The text, about 5 centimetres thick, took two years to compile and included information designed to prevent buildings crumbling in Nepal, which shares New Zealand’s high seismic risk and mountainous topography. Authorities didn’t systematically implement its rules and guidelines, from basic building design to electrical wiring specifications, he said.

“The hard thing is to get implementation of it,” Mr Sharpe said over the telephone from Wellington, where he is technical director of earthquake engineering with Auckland-based consultancy firm Beca. “All the turmoil in the country has been such that there hasn’t been the political will at the municipal level to get the building consents and so on.”

The crisis is the latest setback for a nation that suffered a decade-long Maoist guerrilla war and then years of political wrangling following the removal of a 240-year-old monarchy in 2008.

STANDARDS UNVERIFIED

In Nepal, municipalities are the responsible agencies to issue building permits, but only three out of 58 municipalities have tried to incorporate the national building code into their permit process, Mr Naresh Giri said in a 2013 report for PreventionWeb, an information portal for the disaster reduction community. Even these attempts have been “too limited and lack the necessary verification to ensure compliance”, Mr Giri wrote.

Land-use plans and building code requirements aren’t applied in the countryside and they’re not enforced in slums and other informal urban settlements, said Ms Charlotte Benson, a senior disaster risk management specialist with the Asian Development Bank in Manila.

“This isn’t just a problem in Nepal,” she said. “Across the developing world, we see the same situation repeated.”
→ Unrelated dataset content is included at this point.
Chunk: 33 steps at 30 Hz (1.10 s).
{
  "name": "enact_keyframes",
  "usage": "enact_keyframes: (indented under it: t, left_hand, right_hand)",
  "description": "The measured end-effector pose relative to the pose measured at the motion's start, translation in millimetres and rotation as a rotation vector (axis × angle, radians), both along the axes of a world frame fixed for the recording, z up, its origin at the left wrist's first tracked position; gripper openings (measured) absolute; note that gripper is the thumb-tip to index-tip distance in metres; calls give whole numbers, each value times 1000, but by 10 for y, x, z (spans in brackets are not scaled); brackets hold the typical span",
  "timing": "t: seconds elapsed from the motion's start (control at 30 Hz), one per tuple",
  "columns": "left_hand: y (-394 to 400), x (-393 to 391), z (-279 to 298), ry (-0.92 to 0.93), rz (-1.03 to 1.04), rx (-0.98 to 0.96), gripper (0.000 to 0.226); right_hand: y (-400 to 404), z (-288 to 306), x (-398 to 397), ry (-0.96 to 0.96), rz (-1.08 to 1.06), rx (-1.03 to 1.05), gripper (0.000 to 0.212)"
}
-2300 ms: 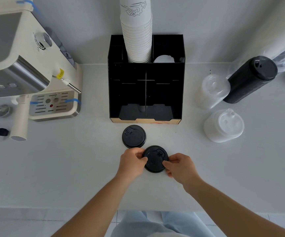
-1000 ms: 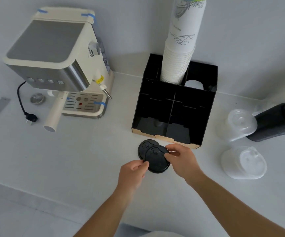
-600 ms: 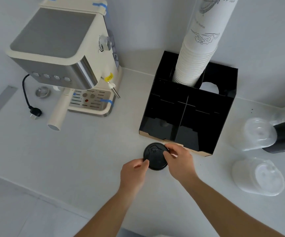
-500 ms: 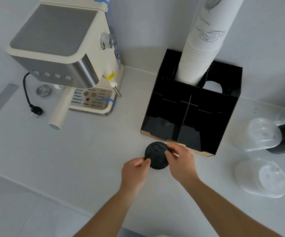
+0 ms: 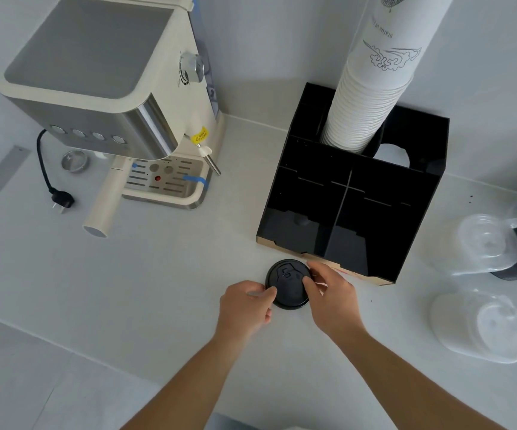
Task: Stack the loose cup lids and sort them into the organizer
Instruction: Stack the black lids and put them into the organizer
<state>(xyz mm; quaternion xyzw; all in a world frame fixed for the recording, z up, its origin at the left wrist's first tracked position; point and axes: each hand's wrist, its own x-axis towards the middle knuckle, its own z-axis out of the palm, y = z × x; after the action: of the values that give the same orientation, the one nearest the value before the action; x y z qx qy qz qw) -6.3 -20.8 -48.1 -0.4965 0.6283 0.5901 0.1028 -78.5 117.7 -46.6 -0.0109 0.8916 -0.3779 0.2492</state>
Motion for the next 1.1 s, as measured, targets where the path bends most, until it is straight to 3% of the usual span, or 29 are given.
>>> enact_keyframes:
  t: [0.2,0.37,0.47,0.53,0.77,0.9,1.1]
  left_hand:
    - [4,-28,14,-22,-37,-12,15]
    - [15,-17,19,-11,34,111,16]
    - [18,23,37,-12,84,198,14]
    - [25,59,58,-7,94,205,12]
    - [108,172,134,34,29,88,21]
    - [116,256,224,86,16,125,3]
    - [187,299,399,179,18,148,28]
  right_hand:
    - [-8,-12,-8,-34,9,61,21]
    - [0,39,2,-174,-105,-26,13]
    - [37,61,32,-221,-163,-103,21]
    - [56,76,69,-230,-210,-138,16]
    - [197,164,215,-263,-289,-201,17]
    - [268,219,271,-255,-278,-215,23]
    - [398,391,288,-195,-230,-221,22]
In recent years, Kathmandu’s urban sprawl has expanded to an old lake bed south of the city, where the earth is especially unstable and susceptible to liquefaction, Ms Sharpe said. Buildings aren’t engineered to cope with that.

Rapid, unplanned urban expansion in the Kathmandu valley, the most-populous part of the country and location of the capital, led to crowding and congestion that meant there were no open expanses of land where people could seek refuge following the magnitude 7.8 earthquake Saturday and aftershocks, said Mr Ram Pandit, a Nepal-born assistant professor of agricultural and resource economics at the University of Western Australia in Perth.

LAND STABILISATION

Redevelopment plans need to allow for this, as well as the natural geological risks in the environment, he said. Known fault lines, former lake beds and other risky areas either need to be avoided as future building sites or undergo some form of land stabilisation.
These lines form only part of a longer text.